Browne says he would write songs mainly at his kitchen table, late at night, or in his bedroom. One that popped out was "These Days," a world-weary song of regrets that remains one of his finest. Browne says he wrote it at 16--a mighty precocious age to write a lyric bearing as much weight of responsibility as the song's concluding line: "Don't confront me with my failures, I had not forgotten them."
Browne said he had been reading "Lust For Life," Irving Stone's novel based on the life of Vincent van Gogh, in which the tormented painter was said to be seeking a place where he would not be confronted with his failures. "That had a resonance with me, and it found its way into my song."
Browne's friend Noonan led him into public performance. His first gigs were at the Aware, an informal Long Beach hangout run by Noonan's father, where Browne played primarily for an audience of his friends. Browne cites the Paradox as the most important venue in his early development (it also was the club where the Nitty Gritty Dirt Band first gathered a following; Browne was a member for several months during 1966, playing washtub bass, guitar and kazoo in a lighthearted jug-band format before moving to L.A. to launch his professional songwriting career).
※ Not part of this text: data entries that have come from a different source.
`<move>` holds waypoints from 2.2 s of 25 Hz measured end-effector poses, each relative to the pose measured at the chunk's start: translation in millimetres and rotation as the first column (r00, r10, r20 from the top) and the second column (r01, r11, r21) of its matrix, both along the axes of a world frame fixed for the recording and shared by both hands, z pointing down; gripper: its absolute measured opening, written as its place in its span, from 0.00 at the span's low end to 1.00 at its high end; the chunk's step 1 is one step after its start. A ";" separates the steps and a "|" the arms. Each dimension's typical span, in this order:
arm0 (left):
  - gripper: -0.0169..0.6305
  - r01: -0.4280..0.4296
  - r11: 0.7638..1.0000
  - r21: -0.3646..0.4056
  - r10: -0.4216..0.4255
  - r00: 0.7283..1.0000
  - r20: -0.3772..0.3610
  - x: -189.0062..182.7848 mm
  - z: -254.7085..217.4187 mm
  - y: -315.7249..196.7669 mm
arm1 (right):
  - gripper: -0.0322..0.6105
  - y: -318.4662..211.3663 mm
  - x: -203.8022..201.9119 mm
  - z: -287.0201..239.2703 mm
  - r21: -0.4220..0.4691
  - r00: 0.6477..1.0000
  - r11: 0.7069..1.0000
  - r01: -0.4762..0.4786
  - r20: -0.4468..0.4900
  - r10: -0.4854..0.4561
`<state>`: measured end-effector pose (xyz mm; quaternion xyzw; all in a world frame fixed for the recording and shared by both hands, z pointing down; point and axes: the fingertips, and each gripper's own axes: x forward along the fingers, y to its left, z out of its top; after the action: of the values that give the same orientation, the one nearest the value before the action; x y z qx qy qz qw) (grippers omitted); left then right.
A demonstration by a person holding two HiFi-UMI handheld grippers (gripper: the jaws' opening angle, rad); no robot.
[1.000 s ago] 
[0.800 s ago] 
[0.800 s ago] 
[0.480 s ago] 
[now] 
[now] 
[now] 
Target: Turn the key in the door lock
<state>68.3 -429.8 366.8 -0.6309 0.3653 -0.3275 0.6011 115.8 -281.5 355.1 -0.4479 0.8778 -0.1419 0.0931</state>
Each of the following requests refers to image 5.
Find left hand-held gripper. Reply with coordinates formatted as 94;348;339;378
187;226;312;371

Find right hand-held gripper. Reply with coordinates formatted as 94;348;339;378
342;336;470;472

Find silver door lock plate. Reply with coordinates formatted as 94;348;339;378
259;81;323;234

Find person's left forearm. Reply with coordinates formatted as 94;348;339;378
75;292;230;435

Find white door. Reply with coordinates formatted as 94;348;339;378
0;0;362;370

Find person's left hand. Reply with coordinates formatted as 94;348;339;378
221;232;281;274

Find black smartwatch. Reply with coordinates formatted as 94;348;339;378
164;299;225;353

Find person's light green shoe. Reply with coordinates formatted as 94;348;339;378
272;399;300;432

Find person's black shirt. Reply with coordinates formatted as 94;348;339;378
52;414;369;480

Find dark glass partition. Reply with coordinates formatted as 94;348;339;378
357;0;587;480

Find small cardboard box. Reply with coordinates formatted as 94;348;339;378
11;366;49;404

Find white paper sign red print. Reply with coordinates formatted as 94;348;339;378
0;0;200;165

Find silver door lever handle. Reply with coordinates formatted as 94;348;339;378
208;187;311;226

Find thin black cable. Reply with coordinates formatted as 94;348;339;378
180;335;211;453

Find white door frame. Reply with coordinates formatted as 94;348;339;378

"It was a really unusual club, next to a 7-11, no bigger than a medium-sized pet shop," Browne recalled, contrasting the musically ambitious Paradox with commercial coffeehouses of the time that would book slick Kingston Trio knockoffs or trivial folkie-comedians.
"Their little ad in the paper and their little card said, 'Traditional music for contemporary minds.' (Owners Bob Sheffer and Hank Fischer) were both music freaks. They'd book Jack Elliott, Sonny Terry and Brownie McGhee and Hoyt Axton (the club also booked comedians Steve Martin and Pat Paulsen, and the soon-to-be-acclaimed Orange County singer, Tim Buckley). I became part of a scene on Thursday nights where people were standing up and singing their own music. We sort of filtered down through all the (bull) of what we considered a sort of plastic and superficial kind of culture and sifted down to the real thing, blues and folk music, and people singing songs about what mattered."
Fischer, now a businessman in Yorba Linda, recalls that Browne needed some extra prodding before his first gig: "He was sitting in what we called the warm-up room, kind of behind the stage, out of view, and he was getting cold feet: 'I can't do it, I just can't do it.' I'm about six-foot-two, and I just kind of intimidated him. I kind of glared at him, and he did it. He did just fine, and there was never any more trouble after that."
"In the beginning he was a shy kid, not a dynamic performer," recalls Noonan, now a stockbroker in Los Angeles. "But people would wait around for Jackson's new song."
Joe Romeo remembers that Browne, during his earliest days, "definitely got very tense before concerts. At the Aware, there would be the quaver in the voice, he would just be tight. Jackson can be just really funny. He's got a natural sense of humor, and had great timing, even then. We'd get each other in hysterics. But when Jackson would get up on stage, the timing was off and he would be a little stiff. It took him a while to get used to playing in front of crowds. It's something he had to learn."
Perhaps the most important havens and nurturing grounds for the small group of Sunny Hills folkies and political activists were the Browne family's houses--first the Brookdale Place home, then a more modest one on Orange Avenue, behind a Lucky's market. Jack and Bea Browne separated when Jackson was 14, and Bea Browne, who taught English at Buena Park High School, moved with her kids to humbler quarters (Browne's parents both died in the late 1980s).
"Bea was everybody's mom, a cross between a mom and a hotelier," recalls Copeland, who recorded a well-received 1982 album produced by Browne, "Revenge Will Come," but is now a securities lawyer in Los Angeles. "It was a real open house. They were the quintessential outsider family. There was an acceptance there that was very hard to find in other houses--acceptance of teen-agers going through whatever teen-agers go through."
Drug experimentation was part of what Browne and his friends went through, although they tried to hide that '60s rite of passage from his mother.
"It was not just wild and crazy times at Ridgemont High or anything like that," recalled Romeo. "(Mrs. Browne) was tolerant of curiosity, experimentation and an open outlook on things, even if she didn't agree with (something) herself. There was a sense of freedom that was unique. You felt you were dealing with somebody reasonable and intelligent."